**Instructions for the task**.
Word for word, please restate the lines from the beginning of the data through the line in which "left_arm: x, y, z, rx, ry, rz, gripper" appears.

▬▬▬▬▬▬▬▬▬▬

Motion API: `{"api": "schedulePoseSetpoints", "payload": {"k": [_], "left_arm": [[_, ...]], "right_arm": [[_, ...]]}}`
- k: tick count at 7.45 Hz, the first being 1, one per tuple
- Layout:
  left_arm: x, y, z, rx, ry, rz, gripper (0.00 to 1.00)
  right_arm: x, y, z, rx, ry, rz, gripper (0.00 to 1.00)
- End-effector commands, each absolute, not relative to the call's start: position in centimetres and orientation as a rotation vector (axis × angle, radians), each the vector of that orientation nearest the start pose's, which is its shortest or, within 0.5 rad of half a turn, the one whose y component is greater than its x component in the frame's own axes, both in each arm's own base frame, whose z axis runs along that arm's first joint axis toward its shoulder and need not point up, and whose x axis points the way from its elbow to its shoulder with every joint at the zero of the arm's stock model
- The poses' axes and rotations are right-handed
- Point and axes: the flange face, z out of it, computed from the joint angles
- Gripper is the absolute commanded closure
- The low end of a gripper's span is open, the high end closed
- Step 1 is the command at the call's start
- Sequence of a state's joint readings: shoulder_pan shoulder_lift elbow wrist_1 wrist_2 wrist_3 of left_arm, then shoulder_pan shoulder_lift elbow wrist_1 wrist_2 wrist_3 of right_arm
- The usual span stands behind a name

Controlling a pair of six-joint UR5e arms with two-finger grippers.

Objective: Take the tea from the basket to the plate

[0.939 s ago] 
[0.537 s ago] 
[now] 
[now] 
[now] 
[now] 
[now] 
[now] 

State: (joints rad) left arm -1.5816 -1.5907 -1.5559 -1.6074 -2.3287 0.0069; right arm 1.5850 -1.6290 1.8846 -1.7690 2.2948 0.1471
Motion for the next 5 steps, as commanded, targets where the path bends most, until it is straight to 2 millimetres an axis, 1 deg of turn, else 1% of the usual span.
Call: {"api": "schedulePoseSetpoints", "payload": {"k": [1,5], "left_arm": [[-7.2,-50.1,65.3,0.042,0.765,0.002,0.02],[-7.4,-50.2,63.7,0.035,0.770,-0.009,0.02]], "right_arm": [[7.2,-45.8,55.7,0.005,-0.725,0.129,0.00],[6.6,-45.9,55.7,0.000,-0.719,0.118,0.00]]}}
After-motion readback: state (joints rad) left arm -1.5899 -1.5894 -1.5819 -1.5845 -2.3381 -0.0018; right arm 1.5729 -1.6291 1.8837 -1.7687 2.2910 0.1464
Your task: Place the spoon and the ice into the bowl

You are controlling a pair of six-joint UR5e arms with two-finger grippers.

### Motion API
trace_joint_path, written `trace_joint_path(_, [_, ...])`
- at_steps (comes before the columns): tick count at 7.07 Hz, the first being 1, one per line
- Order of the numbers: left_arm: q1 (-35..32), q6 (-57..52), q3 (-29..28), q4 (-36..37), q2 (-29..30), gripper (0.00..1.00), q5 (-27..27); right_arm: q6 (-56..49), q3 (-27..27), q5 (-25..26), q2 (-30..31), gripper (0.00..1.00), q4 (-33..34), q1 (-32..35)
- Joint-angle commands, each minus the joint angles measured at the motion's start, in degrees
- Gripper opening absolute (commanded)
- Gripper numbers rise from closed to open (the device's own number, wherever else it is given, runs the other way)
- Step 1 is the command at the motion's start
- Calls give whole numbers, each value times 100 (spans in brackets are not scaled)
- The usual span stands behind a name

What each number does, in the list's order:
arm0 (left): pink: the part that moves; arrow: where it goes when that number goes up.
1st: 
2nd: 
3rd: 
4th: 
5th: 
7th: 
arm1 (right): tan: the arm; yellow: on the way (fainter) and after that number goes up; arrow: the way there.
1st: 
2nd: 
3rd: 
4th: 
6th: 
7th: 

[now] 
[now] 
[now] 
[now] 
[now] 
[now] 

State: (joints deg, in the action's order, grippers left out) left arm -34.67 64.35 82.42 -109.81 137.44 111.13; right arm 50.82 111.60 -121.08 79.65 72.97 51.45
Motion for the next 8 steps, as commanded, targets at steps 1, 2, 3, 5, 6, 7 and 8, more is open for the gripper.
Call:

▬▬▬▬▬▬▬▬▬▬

**Exercise response**.
Motion API: `{"api": "schedulePoseSetpoints", "payload": {"k": [_], "left_arm": [[_, ...]], "right_arm": [[_, ...]]}}`
- k: tick count at 7.45 Hz, the first being 1, one per tuple
- Layout:
  left_arm: x, y, z, rx, ry, rz, gripper (0.00 to 1.00)

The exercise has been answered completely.